> [Data records]
▶

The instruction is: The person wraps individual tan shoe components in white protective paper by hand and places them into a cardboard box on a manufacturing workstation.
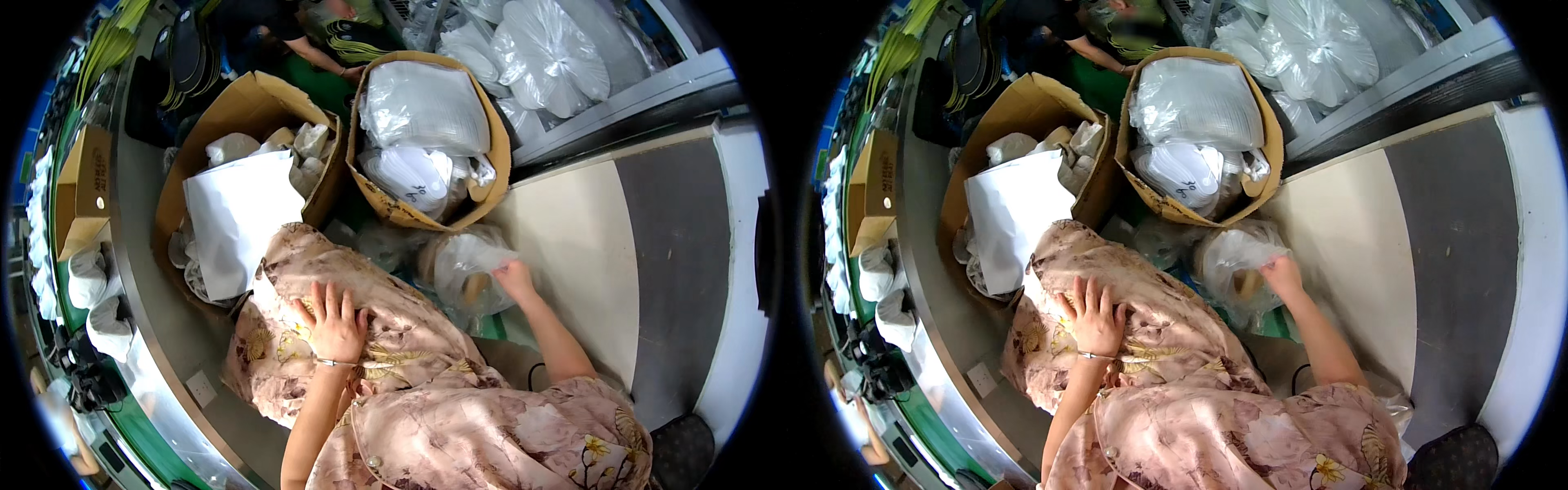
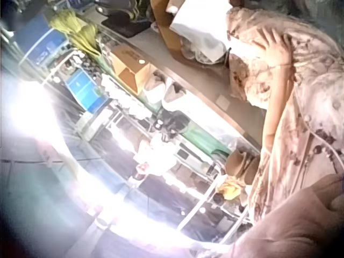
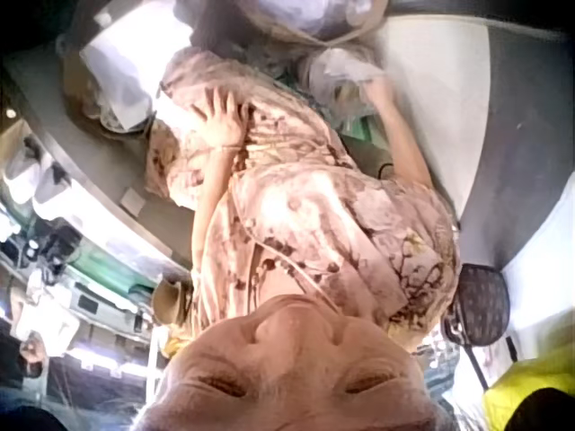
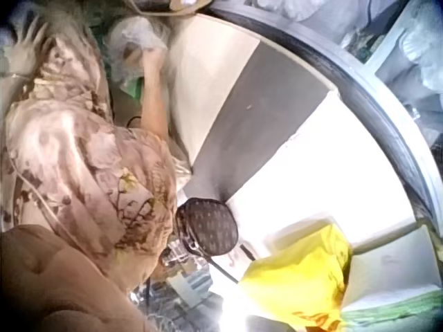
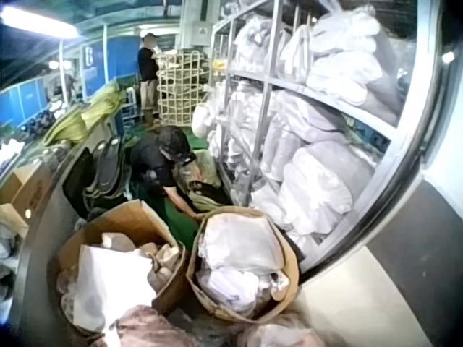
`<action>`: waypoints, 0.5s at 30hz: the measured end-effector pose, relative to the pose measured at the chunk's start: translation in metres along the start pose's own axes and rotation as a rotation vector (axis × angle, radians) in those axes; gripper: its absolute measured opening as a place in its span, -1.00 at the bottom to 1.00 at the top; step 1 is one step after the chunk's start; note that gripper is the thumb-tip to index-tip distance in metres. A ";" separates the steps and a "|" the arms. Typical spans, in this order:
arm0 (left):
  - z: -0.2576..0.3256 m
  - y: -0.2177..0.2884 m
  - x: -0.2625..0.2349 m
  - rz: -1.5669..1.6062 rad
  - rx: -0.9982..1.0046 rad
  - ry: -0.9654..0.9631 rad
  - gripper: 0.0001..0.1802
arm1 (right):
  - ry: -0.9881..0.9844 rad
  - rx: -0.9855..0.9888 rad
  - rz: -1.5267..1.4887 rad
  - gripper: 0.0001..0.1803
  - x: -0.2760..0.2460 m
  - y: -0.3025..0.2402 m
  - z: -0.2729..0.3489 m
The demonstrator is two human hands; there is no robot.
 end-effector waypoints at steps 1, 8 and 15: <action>0.000 0.006 -0.001 0.023 -0.010 0.010 -0.55 | -0.015 -0.004 0.066 -0.73 -0.007 -0.010 0.004; -0.006 -0.012 -0.002 0.148 -0.009 -0.036 -0.53 | -0.044 -0.061 0.017 -0.74 -0.023 -0.032 0.020; -0.011 0.006 -0.015 0.272 0.106 -0.061 -0.32 | -0.059 -0.174 -0.033 -0.75 -0.064 -0.094 0.084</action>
Point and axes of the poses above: each hand's wrist, its own z-axis away from the middle knuckle, its own x-axis out of the palm, y = z × x, the point moved 4 cm from there along -z, towards the middle knuckle, and after that the axes turned 8 degrees about -z, right-handed, at the moved point
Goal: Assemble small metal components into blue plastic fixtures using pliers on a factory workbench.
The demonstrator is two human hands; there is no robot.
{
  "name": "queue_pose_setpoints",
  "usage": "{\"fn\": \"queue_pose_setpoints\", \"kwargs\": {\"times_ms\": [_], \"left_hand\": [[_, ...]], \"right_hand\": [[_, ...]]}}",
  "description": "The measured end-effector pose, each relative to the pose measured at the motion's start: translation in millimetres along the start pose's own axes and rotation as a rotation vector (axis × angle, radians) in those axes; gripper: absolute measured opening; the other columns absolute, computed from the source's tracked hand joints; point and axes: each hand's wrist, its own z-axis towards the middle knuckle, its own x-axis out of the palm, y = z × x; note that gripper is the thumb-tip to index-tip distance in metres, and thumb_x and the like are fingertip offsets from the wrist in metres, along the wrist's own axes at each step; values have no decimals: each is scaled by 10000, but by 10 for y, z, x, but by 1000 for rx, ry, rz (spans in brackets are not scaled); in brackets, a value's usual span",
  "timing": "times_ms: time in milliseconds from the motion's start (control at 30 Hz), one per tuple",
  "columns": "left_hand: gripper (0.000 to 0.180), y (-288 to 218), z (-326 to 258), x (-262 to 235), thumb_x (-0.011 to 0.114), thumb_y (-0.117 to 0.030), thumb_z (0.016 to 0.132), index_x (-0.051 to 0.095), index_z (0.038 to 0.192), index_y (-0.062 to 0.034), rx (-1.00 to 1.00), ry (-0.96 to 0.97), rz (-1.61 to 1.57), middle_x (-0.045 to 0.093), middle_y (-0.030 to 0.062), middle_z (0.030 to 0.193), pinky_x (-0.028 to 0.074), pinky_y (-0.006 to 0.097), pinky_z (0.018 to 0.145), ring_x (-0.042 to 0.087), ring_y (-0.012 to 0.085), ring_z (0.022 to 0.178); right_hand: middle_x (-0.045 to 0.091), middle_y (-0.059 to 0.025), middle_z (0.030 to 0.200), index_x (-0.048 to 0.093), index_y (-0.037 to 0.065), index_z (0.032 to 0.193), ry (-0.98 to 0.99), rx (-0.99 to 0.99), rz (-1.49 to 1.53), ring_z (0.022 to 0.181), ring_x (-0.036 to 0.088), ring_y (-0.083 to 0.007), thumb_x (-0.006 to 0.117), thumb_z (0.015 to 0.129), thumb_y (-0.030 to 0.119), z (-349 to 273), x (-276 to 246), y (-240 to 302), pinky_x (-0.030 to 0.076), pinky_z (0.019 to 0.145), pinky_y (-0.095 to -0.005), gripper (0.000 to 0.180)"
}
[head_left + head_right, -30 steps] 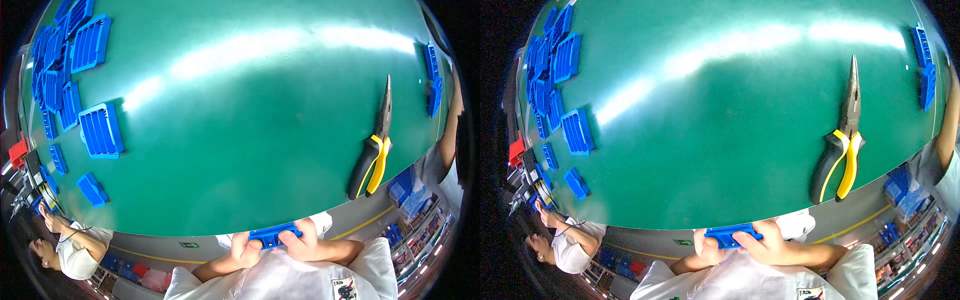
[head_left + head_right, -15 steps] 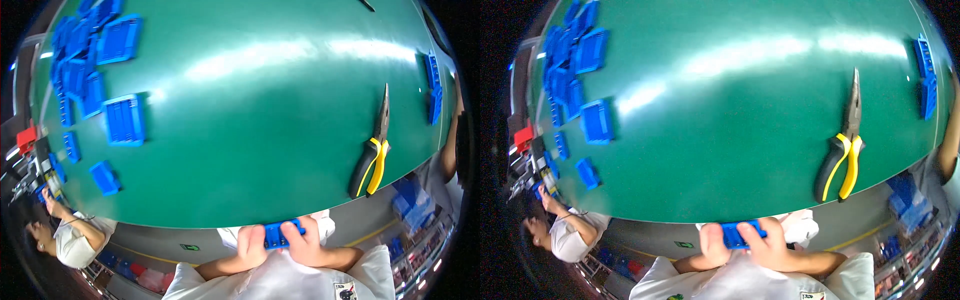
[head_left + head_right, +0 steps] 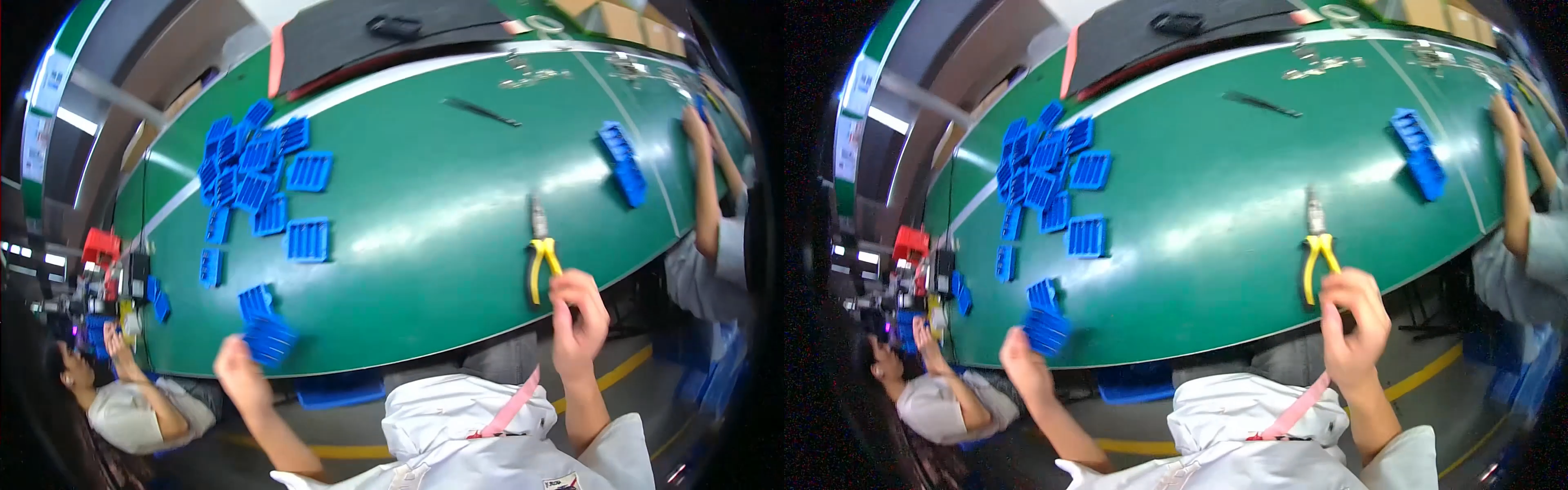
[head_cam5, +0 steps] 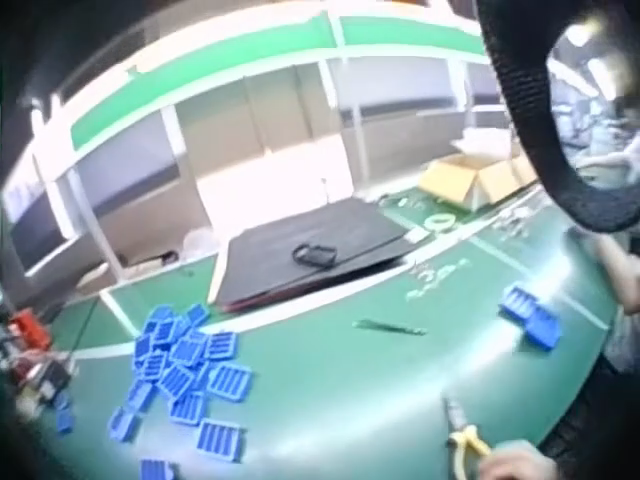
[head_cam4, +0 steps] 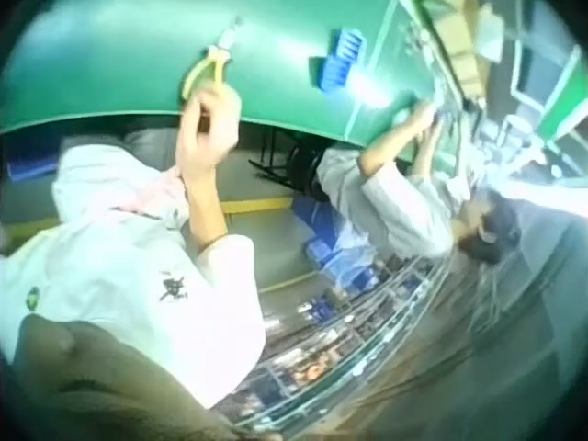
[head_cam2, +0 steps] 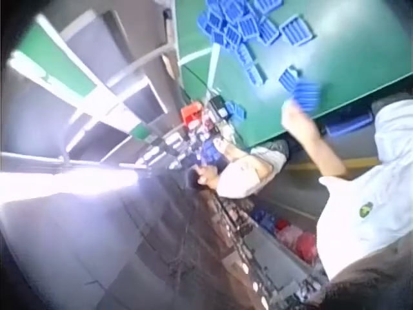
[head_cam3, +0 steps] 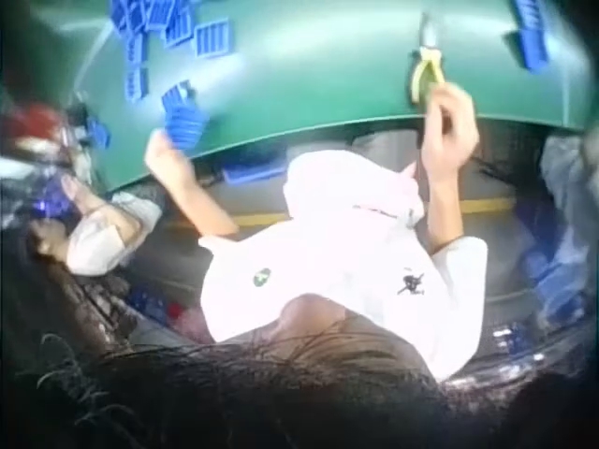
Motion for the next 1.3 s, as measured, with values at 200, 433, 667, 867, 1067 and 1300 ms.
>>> {"fn": "queue_pose_setpoints", "kwargs": {"times_ms": [200, 433, 667, 867, 1067, 1300], "left_hand": [[305, 1037, 1411, -877, 613, -287, 949, 611, 1112, -29, -103, -142, -81, 647, 12, 885, 461, 233, 580, 626, 110, 726], [365, 782, 1676, -621, 642, -213, 908, 601, 1179, 27, 340, -183, 617, 662, 119, 998, 520, 316, 724, 656, 191, 846], [304, -1280, 350, 1189, 650, 22, 799, 641, 1101, -11, 703, 396, 268, 661, 97, 1009, 487, 279, 662, 630, 174, 867], [410, -1942, -292, 2868, 717, -35, 715, 619, 1112, -11, 1167, 816, 215, 600, 156, 1185, 485, 405, 913, 578, 344, 1096], [651, -2164, -415, 4318, 660, 23, 705, 474, 1325, -48, 1579, 719, 413, 445, 146, 1397, 358, 457, 1046, 388, 345, 1324], [649, -2378, -710, 4854, 627, -45, 771, 452, 1386, -155, 1716, 754, 671, 472, 98, 1365, 276, 540, 1105, 401, 289, 1332]], "right_hand": [[480, -225, 1273, 610, 50, 971, 90, 7, -436, 1195, 441, -405, 811, 687, 379, 15, 215, -76, 405, 980, -471, 480], [491, -201, 1197, 573, -8, 1080, 40, -91, -623, 1137, 462, -342, 755, 750, 307, 121, 299, -202, 376, 959, -444, 491], [507, -157, 1142, 595, 65, 1042, 59, -170, -590, 1113, 458, -311, 691, 742, 252, 474, 564, -323, 379, 913, -430, 367], [522, -141, 1152, 575, 72, 1135, -3, -160, -548, 1117, 470, -291, 646, 805, 271, 465, 618, -384, 371, 922, -427, 392], [481, -195, 1357, 475, 86, 1327, 256, 12, -410, 1319, 381, -361, 528, 892, 267, 493, 715, -410, 285, 1068, -513, 474], [569, -171, 1056, 530, 42, 1071, -66, -72, -158, 1053, 498, -374, 546, 871, 204, 453, 624, -398, 349, 969, -462, 258]]}}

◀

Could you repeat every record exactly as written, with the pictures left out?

> [Result below]
The instruction is: The person wraps individual tan shoe components in white protective paper by hand and places them into a cardboard box on a manufacturing workstation.
`<action>`: waypoints, 0.5s at 30hz: the measured end-effector pose, relative to the pose measured at the chunk's start: translation in metres along the start pose's own axes and rotation as a rotation vector (axis × angle, radians) in those axes; gripper: its absolute measured opening as a place in its span, -1.00 at the bottom to 1.00 at the top; step 1 is one step after the chunk's start; note that gripper is the thumb-tip to index-tip distance in metres. A ";" separates the steps and a "|" the arms. Typical spans, in this order:
arm0 (left):
  - z: -0.2576..0.3256 m
  - y: -0.2177..0.2884 m
  - x: -0.2625..0.2349 m
  - rz: -1.5669..1.6062 rad
  - rx: -0.9982..1.0046 rad
  - ry: -0.9654..0.9631 rad
  - gripper: 0.0001..0.1802
arm1 (right):
  - ry: -0.9881..0.9844 rad
  - rx: -0.9855..0.9888 rad
  - rz: -1.5267..1.4887 rad
  - gripper: 0.0001..0.1803
  - x: -0.2760..0.2460 m
  - y: -0.3025..0.2402 m
  - z: -0.2729..0.3489 m
The demonstrator is two human hands; there is no robot.
 end-effector waypoints at steps 1, 8 and 15: <action>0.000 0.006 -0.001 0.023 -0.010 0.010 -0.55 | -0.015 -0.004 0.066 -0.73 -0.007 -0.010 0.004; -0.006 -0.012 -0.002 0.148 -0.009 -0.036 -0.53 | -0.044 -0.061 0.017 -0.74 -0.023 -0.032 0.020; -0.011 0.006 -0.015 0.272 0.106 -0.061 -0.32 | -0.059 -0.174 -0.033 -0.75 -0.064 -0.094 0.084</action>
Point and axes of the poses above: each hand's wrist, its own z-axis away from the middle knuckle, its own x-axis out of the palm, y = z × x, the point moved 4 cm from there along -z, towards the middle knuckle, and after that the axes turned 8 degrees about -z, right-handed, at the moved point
Goal: Assemble small metal components into blue plastic fixtures using pliers on a factory workbench.
The demonstrator is two human hands; there is no robot.
{
  "name": "queue_pose_setpoints",
  "usage": "{\"fn\": \"queue_pose_setpoints\", \"kwargs\": {\"times_ms\": [_], \"left_hand\": [[_, ...]], \"right_hand\": [[_, ...]]}}",
  "description": "The measured end-effector pose, each relative to the pose measured at the motion's start: translation in millimetres along the start pose's own axes and rotation as a rotation vector (axis × angle, radians) in those axes; gripper: absolute measured opening; the other columns absolute, computed from the source's tracked hand joints; point and axes: each hand's wrist, its own z-axis towards the middle knuckle, its own x-axis out of the palm, y = z × x; note that gripper is the thumb-tip to index-tip distance in metres, and thumb_x and the like are fingertip offsets from the wrist in metres, along the wrist's own axes at each step; values have no decimals: each is scaled by 10000, but by 10 for y, z, x, but by 1000 for rx, ry, rz (spans in brackets are not scaled); in brackets, a value's usual span",
  "timing": "times_ms: time in milliseconds from the motion's start (control at 30 Hz), one per tuple",
  "columns": "left_hand: gripper (0.000 to 0.180), y (-288 to 218), z (-326 to 258), x (-262 to 235), thumb_x (-0.011 to 0.114), thumb_y (-0.117 to 0.030), thumb_z (0.016 to 0.132), index_x (-0.051 to 0.095), index_z (0.038 to 0.192), index_y (-0.062 to 0.034), rx (-1.00 to 1.00), ry (-0.96 to 0.97), rz (-1.61 to 1.57), middle_x (-0.045 to 0.093), middle_y (-0.030 to 0.062), middle_z (0.030 to 0.193), pinky_x (-0.028 to 0.074), pinky_y (-0.006 to 0.097), pinky_z (0.018 to 0.145), ring_x (-0.042 to 0.087), ring_y (-0.012 to 0.085), ring_z (0.022 to 0.178); right_hand: middle_x (-0.045 to 0.091), middle_y (-0.059 to 0.025), middle_z (0.030 to 0.200), index_x (-0.048 to 0.093), index_y (-0.037 to 0.065), index_z (0.032 to 0.193), ry (-0.98 to 0.99), rx (-0.99 to 0.99), rz (-1.49 to 1.53), ring_z (0.022 to 0.181), ring_x (-0.036 to 0.088), ring_y (-0.083 to 0.007), thumb_x (-0.006 to 0.117), thumb_z (0.015 to 0.129), thumb_y (-0.030 to 0.119), z (-349 to 273), x (-276 to 246), y (-240 to 302), pinky_x (-0.030 to 0.076), pinky_z (0.019 to 0.145), pinky_y (-0.095 to -0.005), gripper (0.000 to 0.180)"
}
[head_left + head_right, -30 steps] 
[head_left + head_right, -15 steps] 
[head_left + head_right, +0 steps] 
[head_cam5, +0 steps] 
[head_cam4, +0 steps] 
[head_cam2, +0 steps] 
[head_cam3, +0 steps] 
Motion for the next 1.3 s, as measured, with values at 200, 433, 667, 867, 1067 and 1300 ms.
>>> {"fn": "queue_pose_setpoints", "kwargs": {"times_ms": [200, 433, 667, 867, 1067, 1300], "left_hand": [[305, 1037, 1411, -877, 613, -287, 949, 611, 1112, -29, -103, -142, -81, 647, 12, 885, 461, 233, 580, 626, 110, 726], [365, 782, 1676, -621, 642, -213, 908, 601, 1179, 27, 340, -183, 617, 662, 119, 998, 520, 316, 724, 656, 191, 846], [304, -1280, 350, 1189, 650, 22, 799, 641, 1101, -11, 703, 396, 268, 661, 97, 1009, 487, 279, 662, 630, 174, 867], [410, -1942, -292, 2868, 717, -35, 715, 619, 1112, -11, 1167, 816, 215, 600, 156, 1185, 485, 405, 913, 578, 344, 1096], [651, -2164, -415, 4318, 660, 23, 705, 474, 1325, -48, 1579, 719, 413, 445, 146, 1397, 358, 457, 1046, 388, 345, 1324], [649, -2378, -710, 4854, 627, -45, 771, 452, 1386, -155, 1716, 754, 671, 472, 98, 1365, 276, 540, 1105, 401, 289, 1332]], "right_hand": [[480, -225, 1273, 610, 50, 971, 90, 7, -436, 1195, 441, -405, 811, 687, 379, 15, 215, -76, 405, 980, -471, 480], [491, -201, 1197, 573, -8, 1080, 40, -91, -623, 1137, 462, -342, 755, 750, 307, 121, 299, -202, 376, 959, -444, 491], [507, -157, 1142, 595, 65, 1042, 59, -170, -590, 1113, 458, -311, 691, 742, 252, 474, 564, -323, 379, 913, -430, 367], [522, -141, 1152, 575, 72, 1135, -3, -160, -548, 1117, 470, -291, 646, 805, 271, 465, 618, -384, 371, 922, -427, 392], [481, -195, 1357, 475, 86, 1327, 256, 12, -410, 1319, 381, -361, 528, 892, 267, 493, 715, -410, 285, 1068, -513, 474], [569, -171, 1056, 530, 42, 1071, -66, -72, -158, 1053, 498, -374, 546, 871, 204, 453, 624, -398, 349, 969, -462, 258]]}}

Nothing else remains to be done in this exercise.